**Task goal:**
Every word of the listing should be reproduced without alteration.

**Provided data:**
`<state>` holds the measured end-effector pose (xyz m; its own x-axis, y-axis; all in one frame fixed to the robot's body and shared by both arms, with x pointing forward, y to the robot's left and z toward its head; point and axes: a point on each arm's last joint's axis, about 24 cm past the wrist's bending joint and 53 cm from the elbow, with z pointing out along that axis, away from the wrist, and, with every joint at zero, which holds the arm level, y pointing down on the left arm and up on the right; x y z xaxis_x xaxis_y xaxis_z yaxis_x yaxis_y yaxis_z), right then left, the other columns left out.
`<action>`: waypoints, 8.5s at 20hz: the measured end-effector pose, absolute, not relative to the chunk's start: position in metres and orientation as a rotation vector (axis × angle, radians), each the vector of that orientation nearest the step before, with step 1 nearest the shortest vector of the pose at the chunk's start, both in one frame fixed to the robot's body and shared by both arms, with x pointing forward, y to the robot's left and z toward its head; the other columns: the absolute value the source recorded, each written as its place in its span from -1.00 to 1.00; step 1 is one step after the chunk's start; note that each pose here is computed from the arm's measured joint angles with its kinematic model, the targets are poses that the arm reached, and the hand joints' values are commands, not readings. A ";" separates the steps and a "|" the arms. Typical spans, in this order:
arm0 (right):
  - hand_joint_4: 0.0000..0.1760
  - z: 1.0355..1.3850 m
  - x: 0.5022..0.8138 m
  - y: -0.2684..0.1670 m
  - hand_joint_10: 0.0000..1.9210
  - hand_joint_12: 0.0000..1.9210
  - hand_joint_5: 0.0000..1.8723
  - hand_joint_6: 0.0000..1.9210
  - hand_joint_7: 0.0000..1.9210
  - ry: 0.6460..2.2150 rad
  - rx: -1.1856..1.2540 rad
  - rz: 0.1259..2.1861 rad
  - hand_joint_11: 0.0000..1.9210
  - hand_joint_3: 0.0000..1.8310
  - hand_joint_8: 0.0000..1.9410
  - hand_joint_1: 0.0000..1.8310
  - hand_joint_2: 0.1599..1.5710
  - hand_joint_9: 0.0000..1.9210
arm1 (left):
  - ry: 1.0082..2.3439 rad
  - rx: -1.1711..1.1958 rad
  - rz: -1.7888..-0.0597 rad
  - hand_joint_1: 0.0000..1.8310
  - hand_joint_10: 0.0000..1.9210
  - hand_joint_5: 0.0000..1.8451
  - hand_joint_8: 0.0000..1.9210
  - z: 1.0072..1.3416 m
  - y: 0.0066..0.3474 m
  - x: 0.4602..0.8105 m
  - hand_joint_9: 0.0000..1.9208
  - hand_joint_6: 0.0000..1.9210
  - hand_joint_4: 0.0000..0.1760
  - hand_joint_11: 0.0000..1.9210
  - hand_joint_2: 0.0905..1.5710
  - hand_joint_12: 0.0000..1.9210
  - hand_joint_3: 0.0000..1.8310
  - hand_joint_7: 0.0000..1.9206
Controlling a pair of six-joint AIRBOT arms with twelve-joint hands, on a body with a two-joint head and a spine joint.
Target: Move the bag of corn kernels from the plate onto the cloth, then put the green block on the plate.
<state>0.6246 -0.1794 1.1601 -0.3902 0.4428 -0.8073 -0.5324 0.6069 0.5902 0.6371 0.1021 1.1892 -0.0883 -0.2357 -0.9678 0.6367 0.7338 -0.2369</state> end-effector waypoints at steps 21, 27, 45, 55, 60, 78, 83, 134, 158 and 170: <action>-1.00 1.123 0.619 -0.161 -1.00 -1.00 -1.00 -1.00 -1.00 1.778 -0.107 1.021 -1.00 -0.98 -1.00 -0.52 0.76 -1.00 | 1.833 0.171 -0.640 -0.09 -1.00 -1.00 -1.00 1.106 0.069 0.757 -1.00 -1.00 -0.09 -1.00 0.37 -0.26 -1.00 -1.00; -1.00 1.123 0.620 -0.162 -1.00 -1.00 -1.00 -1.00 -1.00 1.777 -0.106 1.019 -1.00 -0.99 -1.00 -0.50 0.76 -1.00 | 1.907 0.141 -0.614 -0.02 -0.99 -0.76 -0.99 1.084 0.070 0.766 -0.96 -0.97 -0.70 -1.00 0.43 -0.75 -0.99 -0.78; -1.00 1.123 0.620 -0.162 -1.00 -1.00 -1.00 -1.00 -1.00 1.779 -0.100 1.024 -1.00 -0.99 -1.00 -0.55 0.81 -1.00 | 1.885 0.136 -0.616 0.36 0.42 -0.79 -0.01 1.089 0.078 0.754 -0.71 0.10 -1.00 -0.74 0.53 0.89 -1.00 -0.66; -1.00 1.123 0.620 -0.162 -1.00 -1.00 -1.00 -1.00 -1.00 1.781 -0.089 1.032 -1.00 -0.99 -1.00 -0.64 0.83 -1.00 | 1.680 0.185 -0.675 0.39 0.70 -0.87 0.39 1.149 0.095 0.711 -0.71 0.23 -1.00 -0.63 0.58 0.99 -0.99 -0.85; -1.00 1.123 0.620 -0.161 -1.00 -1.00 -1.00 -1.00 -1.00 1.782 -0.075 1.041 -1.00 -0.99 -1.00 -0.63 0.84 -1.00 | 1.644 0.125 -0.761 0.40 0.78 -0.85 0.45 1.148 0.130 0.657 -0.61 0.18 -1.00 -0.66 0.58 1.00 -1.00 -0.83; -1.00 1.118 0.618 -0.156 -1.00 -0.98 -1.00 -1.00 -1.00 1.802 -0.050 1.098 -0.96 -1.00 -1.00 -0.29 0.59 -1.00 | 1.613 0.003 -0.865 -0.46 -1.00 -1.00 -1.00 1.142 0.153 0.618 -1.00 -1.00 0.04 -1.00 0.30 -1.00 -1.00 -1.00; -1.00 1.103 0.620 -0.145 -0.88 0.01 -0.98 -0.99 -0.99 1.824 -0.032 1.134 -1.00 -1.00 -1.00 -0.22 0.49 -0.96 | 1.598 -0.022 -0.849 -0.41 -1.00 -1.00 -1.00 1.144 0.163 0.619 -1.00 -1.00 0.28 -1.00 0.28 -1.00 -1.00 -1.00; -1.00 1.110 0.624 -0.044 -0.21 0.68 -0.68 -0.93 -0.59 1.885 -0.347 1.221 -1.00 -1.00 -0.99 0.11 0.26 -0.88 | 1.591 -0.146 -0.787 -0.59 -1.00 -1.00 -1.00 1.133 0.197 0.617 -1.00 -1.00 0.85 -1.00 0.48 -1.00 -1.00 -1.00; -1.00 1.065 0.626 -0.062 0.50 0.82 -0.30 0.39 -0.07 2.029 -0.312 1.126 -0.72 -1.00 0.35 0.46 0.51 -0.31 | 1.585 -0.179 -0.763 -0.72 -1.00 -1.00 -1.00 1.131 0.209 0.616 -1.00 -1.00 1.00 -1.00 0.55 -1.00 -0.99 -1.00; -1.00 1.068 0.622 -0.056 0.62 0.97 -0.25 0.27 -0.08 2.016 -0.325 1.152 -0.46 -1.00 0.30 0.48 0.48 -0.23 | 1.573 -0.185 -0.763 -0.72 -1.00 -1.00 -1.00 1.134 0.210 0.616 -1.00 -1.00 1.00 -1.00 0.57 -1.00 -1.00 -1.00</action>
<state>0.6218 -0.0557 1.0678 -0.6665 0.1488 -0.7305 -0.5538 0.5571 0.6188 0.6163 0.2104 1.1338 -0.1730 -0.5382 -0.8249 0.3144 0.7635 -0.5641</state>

**Your response:**
`<state>` holds the measured end-effector pose (xyz m; its own x-axis, y-axis; all in one frame fixed to the robot's body and shared by both arms, with x pointing forward, y to the robot's left and z toward its head; point and axes: a point on each arm's last joint's axis, about 24 cm past the wrist's bending joint and 53 cm from the elbow, with z pointing out along that axis, away from the wrist, and, with every joint at zero, which holds the arm level, y pointing down on the left arm and up on the right; x y z xaxis_x xaxis_y xaxis_z yaxis_x yaxis_y yaxis_z), right then left, the other columns left out.
`<action>`: waypoints, 8.5s at 20hz: the measured end-effector pose, absolute, not relative to the chunk's start: position in metres and orientation as a rotation vector (axis × angle, radians), each the vector of that orientation nearest the step before, with step 1 nearest the shortest vector of the pose at the chunk's start, both in one frame fixed to the robot's body and shared by both arms, with x pointing forward, y to the robot's left and z toward its head; the other columns: the absolute value the source recorded, each written as its place in its span from -1.00 to 1.00; step 1 is one step after the chunk's start; note that each pose here is computed from the arm's measured joint angles with its kinematic model, the targets are poses that the arm reached, and the hand joints' values are commands, not readings. A ";" separates the steps and a "|" the arms. Typical spans, in this order:
arm0 (right):
  - hand_joint_4: 0.0000..0.1760
  - z: 1.0355..1.3850 m
  - x: 0.5022..0.8138 m
  - y: -0.2684..0.1670 m
  - hand_joint_10: 0.0000..1.9210
  - hand_joint_12: 0.0000..1.9210
  - hand_joint_5: 0.0000..1.8723
  - hand_joint_6: 0.0000..1.9210
  - hand_joint_7: 0.0000..1.9210
  - ry: 0.6460..2.2150 rad
  - rx: -1.1856..1.2540 rad
  - rz: 0.1259..2.1861 rad
  - hand_joint_11: 0.0000..1.9210
  - hand_joint_3: 0.0000..1.8310
  - hand_joint_8: 0.0000..1.9410
  - hand_joint_1: 0.0000..1.8310
  - hand_joint_2: 0.1599..1.5710
  - hand_joint_9: 0.0000..1.9210
arm1 (left):
  - ry: 1.0082..2.3439 rad
  - rx: -1.1711..1.1958 rad
  - rz: -1.7888..-0.0597 rad
  - hand_joint_1: 0.0000..1.8310
  - hand_joint_10: 0.0000..1.9210
  - hand_joint_5: 0.0000..1.8451
  - hand_joint_8: 0.0000..1.9210
  - z: 1.0072..1.3416 m
  - y: 0.0066..0.3474 m
  - x: 0.4602..0.8105 m
  - hand_joint_9: 0.0000..1.9208
  - hand_joint_6: 0.0000..1.9210
  - hand_joint_4: 0.0000..0.1760
  - hand_joint_11: 0.0000..1.9210
  - hand_joint_2: 0.0905..1.5710
  - hand_joint_12: 0.0000..1.9210
  - hand_joint_3: 0.0000..1.8310
  - hand_joint_7: 0.0000..1.9206
Controlling a pair of six-joint AIRBOT arms with twelve-joint hands, on a body with a two-joint head and a spine joint.
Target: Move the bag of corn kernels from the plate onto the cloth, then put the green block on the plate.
<state>0.6246 -0.1794 1.1601 -0.3902 0.4428 -0.8073 -0.5324 0.6069 0.5902 0.6371 0.1021 1.1892 -0.0883 -0.2357 -0.9678 0.6367 0.7338 -0.2369</state> end-effector waypoints at steps 21, 27, 45, 55, 60, 78, 83, 134, 158 and 170: <action>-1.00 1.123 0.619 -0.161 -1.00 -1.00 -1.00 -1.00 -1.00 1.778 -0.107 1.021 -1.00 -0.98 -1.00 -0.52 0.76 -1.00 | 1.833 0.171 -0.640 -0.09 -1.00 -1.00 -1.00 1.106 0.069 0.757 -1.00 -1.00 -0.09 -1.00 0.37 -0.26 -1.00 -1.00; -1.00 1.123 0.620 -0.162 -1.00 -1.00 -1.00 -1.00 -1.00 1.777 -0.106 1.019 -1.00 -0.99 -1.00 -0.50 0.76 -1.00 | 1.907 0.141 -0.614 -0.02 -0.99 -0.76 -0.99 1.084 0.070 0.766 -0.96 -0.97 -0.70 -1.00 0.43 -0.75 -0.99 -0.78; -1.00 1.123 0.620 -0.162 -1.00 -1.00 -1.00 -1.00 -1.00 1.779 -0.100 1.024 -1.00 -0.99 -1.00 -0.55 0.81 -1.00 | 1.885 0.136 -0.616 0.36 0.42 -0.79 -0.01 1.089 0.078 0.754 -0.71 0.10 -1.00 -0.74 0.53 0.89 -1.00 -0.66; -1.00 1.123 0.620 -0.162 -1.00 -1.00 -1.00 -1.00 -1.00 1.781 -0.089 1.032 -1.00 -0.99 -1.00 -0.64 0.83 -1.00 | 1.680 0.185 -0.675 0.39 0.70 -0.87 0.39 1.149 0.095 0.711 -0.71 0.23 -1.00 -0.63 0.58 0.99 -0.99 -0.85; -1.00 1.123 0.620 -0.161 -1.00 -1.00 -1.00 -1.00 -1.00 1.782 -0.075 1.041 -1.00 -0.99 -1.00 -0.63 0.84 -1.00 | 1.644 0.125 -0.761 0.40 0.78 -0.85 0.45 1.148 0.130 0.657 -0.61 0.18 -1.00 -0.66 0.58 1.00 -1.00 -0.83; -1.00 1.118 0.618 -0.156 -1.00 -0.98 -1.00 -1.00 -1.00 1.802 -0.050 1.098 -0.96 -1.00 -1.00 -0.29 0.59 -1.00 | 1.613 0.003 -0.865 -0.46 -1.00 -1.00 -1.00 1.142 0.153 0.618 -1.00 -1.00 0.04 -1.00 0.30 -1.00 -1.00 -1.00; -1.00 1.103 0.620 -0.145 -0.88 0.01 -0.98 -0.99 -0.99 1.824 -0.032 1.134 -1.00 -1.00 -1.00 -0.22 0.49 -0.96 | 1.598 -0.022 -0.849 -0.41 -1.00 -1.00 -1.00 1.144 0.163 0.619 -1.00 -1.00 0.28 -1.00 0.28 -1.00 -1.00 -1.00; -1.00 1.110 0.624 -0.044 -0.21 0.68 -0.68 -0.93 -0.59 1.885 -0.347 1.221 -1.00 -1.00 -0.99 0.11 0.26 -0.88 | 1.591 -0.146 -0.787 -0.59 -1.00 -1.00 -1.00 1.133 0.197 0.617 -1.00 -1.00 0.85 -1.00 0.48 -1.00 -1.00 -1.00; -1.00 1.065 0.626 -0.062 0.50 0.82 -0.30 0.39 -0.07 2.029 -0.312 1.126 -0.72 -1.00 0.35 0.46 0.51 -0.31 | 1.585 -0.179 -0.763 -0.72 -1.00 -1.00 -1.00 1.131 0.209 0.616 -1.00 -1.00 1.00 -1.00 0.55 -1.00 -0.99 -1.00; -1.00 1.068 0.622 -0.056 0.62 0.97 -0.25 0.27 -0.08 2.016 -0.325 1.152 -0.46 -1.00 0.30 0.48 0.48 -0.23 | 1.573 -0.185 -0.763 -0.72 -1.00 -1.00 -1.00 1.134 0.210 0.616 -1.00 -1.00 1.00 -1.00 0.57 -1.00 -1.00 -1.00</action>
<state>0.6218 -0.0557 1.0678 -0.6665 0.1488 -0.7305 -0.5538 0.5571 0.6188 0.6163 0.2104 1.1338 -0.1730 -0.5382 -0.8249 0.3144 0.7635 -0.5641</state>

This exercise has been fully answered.